In fact, on August 6, 1992 a case brought under the equality guarantees of the Canadian Charter of Rights and Freedoms, Haig and Birch v. Canada, the Court of Appeal of Ontario ordered that the Canadian Human Rights Act must be read to include that ground as of that date. The Attorney General of Canada at the time did not appeal the order to the Supreme Court of Canada. The government views this as the current and correct state of the law.
Therefore the amendment to which this government is committed to making would give Parliament the opportunity of bringing the act up to date.

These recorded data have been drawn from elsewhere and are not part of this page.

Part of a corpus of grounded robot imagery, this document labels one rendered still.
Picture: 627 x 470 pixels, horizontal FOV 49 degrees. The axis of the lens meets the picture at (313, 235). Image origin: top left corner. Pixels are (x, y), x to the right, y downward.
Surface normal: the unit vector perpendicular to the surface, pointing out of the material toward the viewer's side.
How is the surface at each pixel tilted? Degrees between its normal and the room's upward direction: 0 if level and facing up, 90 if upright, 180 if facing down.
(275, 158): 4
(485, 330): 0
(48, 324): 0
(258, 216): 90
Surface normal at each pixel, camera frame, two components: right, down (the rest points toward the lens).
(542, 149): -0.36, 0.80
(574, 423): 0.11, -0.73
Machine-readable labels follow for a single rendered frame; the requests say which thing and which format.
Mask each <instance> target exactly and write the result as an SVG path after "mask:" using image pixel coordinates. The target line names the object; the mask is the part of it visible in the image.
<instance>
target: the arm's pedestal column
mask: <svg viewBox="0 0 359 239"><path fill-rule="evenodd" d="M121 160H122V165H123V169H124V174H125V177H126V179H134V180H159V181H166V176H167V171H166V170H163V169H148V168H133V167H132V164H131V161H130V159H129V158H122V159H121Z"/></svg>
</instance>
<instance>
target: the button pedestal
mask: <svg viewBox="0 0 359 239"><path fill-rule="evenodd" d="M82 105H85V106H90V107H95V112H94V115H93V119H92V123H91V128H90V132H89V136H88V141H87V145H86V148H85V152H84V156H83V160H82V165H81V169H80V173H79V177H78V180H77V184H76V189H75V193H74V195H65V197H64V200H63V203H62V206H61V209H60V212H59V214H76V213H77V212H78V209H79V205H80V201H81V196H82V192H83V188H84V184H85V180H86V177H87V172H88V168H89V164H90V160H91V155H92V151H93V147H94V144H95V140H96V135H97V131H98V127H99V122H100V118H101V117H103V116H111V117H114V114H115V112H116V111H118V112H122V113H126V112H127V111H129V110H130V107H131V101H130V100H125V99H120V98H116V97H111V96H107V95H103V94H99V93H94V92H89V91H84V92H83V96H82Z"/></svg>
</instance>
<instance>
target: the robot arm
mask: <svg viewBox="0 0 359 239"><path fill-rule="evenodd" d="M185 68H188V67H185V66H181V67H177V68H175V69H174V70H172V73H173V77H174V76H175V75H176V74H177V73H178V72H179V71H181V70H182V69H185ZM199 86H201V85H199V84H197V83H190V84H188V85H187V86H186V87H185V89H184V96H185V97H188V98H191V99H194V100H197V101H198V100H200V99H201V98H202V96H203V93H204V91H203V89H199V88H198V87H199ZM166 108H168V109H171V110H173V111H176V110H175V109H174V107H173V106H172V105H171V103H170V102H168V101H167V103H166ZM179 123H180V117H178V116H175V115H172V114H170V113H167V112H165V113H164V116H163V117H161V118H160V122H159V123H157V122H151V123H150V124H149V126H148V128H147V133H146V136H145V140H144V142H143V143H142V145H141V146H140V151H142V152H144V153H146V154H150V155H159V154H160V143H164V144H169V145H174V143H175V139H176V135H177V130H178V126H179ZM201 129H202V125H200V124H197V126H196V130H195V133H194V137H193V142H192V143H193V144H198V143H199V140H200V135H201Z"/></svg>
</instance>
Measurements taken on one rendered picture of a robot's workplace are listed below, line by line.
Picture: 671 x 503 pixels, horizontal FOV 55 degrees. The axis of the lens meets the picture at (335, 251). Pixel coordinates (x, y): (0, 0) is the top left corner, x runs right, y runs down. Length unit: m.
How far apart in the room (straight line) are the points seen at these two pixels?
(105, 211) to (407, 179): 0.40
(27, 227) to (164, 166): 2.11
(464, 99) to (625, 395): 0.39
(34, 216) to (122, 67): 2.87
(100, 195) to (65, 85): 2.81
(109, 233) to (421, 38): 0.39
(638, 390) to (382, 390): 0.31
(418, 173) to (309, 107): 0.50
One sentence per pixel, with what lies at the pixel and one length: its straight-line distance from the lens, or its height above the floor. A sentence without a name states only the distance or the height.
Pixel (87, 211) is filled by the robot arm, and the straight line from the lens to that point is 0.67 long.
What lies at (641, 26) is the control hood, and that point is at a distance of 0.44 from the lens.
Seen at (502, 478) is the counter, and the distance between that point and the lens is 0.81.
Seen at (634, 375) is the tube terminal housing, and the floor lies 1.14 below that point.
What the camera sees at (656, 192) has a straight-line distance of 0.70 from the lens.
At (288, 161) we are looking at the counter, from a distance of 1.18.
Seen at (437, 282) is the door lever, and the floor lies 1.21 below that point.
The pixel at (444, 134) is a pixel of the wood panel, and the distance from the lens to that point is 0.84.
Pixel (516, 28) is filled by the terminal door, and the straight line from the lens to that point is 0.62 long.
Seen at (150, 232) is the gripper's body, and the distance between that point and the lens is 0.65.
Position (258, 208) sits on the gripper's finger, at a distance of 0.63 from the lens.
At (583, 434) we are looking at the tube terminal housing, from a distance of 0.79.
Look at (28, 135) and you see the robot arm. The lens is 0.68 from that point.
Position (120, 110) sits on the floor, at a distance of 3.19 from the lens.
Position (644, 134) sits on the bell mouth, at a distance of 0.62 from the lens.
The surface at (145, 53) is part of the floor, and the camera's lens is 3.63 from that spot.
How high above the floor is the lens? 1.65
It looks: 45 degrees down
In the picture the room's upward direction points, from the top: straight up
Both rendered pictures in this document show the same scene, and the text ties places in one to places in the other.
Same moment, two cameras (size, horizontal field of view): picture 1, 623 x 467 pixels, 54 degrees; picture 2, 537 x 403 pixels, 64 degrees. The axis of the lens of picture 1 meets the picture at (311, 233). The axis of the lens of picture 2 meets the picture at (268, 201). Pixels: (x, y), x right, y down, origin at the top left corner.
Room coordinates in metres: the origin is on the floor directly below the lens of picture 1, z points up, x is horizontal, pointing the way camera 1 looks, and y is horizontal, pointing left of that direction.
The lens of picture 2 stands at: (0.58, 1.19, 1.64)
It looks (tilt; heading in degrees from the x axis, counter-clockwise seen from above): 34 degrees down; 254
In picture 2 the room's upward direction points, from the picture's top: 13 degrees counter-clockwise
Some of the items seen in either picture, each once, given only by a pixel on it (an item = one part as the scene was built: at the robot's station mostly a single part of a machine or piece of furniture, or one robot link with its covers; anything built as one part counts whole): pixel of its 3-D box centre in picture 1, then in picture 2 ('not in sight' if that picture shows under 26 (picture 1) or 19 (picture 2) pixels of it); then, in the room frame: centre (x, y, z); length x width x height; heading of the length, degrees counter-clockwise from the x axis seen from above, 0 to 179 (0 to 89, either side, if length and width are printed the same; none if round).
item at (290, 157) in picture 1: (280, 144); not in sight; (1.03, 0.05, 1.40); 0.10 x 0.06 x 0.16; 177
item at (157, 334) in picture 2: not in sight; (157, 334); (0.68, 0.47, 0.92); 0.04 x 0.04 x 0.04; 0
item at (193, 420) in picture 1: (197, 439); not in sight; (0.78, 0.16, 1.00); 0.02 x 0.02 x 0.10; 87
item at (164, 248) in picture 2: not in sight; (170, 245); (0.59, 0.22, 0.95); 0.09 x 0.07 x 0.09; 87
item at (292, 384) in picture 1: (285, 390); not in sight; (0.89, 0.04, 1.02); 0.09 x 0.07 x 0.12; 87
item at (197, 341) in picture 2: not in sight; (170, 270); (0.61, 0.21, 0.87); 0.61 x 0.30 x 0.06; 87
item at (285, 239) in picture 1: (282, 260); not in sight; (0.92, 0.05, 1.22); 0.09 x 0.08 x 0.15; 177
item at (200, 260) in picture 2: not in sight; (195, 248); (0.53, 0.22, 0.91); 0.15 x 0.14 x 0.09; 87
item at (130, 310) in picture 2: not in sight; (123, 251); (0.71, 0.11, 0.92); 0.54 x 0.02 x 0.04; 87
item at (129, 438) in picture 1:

I want to add that this government views this amendment as a matter of fundamental justice and not as a matter of conferring special rights to a particular group in Canada. The amendment would ensure gays and lesbians and moreover heterosexuals protection against discrimination in the areas of services and employment and against hate propaganda which are covered by the Canadian Human Rights Act.
Such an amendment would not be a departure from what has been going on in other jurisdictions of our country. Eight provinces and territories, Quebec, Ontario, Manitoba, Yukon, Nova Scotia, New Brunswick, British Columbia and Saskatchewan, have already amended their human rights legislation to add the ground of sexual orientation.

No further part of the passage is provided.